If Rights, Then God.

Victor Reppert's reconstruction of the Roe v. Wade argument is illuminating:

1. There is a constitutionally guaranteed right of privacy, of which we can be certain.
2. In the case of abortion, the right of privacy must prevail unless there is a countervailing right of which we can be certain, such as the fetus's right to life. This protects a woman's right to consult with her doctor and decide whether or not to get an abortion. Just as it is a violation of privacy rights to make birth control illegal, it violates privacy right to prohibit abortion, unless a countervailing right can be established.
3. But the fetus's right to life cannot be established. Reasonable persons can disagree as to whether fetuses have a right to life or not. One may, based on one's religion perhaps, believe that they have this right, but this right cannot be demonstrated in the same way that the right of privacy can be demonstrated.
4. Therefore there is a Constitutional right to abortion.

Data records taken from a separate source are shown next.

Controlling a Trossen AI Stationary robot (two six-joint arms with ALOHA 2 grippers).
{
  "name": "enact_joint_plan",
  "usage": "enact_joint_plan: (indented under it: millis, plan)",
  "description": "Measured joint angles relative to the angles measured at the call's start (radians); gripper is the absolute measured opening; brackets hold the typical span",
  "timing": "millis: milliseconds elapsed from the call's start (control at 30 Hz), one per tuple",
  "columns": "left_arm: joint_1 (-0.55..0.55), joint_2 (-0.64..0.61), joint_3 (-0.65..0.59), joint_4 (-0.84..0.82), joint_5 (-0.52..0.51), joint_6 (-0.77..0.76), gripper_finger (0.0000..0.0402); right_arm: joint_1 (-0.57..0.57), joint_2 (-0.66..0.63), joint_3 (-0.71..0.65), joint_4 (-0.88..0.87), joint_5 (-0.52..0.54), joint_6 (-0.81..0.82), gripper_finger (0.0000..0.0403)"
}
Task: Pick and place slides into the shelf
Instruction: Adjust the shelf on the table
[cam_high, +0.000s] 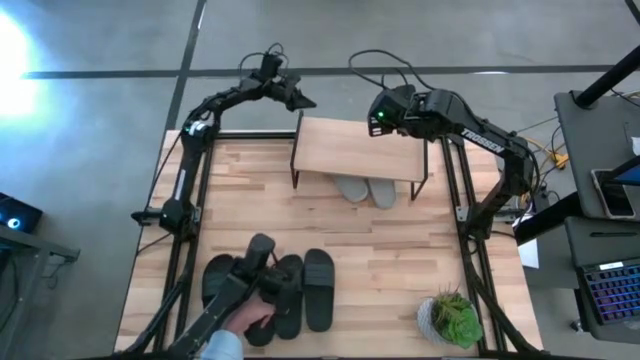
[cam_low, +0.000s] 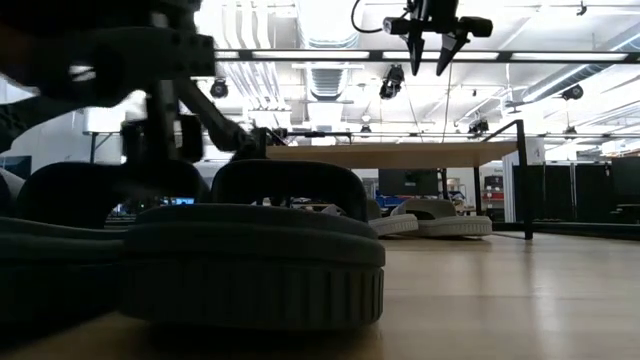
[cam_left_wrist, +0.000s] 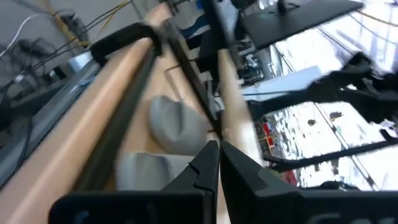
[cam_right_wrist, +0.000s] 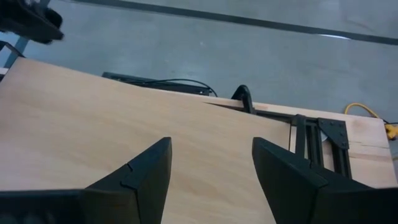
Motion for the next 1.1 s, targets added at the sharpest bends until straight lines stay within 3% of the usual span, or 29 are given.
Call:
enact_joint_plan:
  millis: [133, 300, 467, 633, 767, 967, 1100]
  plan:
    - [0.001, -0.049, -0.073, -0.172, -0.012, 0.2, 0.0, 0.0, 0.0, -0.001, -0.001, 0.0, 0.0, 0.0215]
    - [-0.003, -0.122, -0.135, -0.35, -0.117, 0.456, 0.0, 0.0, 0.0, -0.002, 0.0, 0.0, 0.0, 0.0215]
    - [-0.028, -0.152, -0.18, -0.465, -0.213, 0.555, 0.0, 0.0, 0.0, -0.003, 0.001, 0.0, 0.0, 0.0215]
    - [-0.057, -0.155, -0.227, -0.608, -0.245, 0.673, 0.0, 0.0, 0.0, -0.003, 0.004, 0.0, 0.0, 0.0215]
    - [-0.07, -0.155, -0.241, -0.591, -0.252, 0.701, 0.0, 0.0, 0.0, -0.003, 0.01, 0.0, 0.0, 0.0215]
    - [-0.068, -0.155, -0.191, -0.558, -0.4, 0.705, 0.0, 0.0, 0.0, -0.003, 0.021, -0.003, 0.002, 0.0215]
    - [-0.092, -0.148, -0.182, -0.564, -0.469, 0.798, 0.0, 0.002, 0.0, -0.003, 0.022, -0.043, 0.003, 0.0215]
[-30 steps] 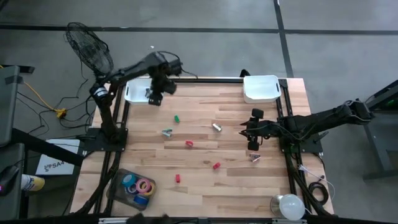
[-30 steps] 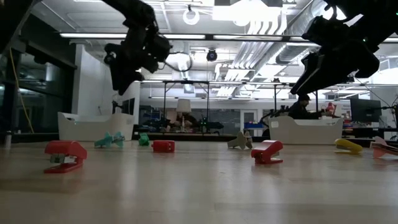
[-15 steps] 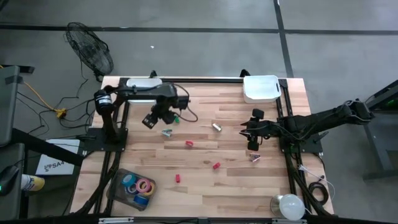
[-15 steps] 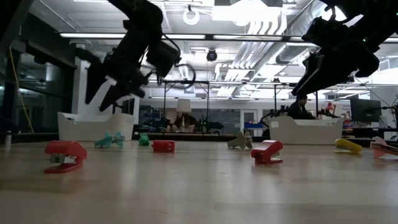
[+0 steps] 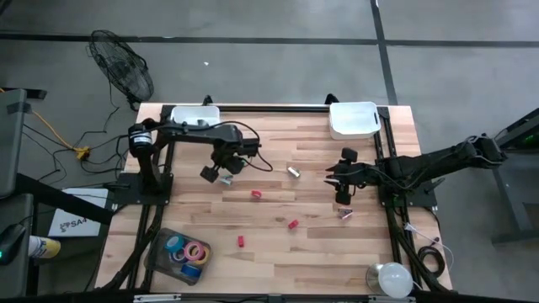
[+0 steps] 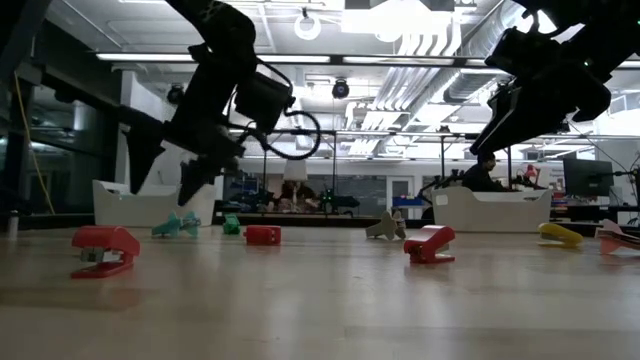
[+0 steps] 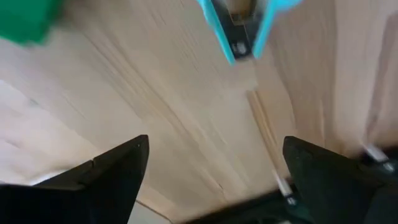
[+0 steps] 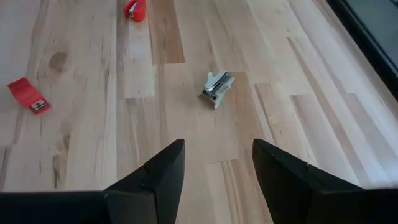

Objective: Pick and place Stapler, Stapler remover, tape
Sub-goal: Put the light blue staple remover into the left white bin

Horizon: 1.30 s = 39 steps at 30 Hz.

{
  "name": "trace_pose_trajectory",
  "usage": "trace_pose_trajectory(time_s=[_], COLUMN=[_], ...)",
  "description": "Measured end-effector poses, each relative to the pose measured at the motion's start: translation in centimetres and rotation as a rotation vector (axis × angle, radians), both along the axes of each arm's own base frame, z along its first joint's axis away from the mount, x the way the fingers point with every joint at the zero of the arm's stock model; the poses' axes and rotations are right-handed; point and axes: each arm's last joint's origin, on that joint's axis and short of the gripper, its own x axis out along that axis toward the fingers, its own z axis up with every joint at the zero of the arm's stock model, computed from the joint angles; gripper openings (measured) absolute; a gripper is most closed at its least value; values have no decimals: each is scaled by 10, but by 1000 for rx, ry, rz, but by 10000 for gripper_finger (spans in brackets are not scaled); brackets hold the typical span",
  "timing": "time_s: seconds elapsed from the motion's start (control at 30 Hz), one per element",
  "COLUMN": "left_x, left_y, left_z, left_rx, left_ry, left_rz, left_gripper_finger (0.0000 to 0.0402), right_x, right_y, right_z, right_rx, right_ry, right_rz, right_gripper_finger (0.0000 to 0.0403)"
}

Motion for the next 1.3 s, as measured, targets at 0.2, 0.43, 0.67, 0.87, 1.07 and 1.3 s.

Reppert comments that most legal attempts to overturn the decision rest on (1), whether the right to privacy is absolute. One might wonder why more attention isn't given to (3). After all, the issue of the moral status of a fetus is what pro-lifers talk about in the public square. Reppert says that this is due to our inability to come up with some non-religious grounds for the fetus having a right to life.

The truth is that coming up with an adequate non-religious grounds for the right to life is pretty tricky not just for fetuses but for any human life. This is why the declaration begins with an explicitly religious claim: "We hold these truths to be self-evident, that all men are created equal, that they are endowed by their Creator with certain unalienable Rights, that among these are Life, Liberty and the pursuit of Happiness." Accordingly, rights are both evident to us and grounded in their theistic origin.

Locke's view, upon which much of the constitutional concept of rights is based, is decidedly religious. He argues that our obligations to preserve life are grounded in the fact that we are created by and belong to God (Second Treatise, s. 6). He goes on to suggest that rights are known in the pure light of reason, but they cannot be grounded in clarity. One could be mistaken about some proposition even if one can't imagine it being false. Just because something appears clear, it doesn't mean it is true. No, what one needs is some reason to think it is true, and that reason, according to Locke, is that God endues those rights to his human creatures.

Natural rights are God-given and (ought to be) government protected. There is a natural right to life if and only if that life has been created and is governed by God. Our rejection of the right to life of the one who cannot demand to live is also a rejection of the same right of the one who can. Rights don't just spring from nowhere nor do they only apply to those with the ability to claim them.

The justification of natural rights is only possible in worldview that is fundamentally theistic. Just try to come up with a naturalistic explanation for the right to life. It can't be done any more than we could come up with a naturalistic ground for the equal dignity/worth of human persons. What exactly is so equal about us? Not much that we can tell. It is solely due to the fundamental idea that we are creatures created in the image of God that we are granted equal value. It is the same with rights. In virtue of what do we have the right to life? Because we say so? Because we want it to be so? Because we agree it ought to be so? Because not having them would lead to harm? None of these options have enough bite to warrant the commitment entitled by them. And none of them are closed to pretty obvious counter examples. Take the harm principle, a principle not violated if a person desires to be killed by murder.

Rights, just like the moral law they imply, are only possible if God exists and has bestowed them on his creatures. Any other justification falls short.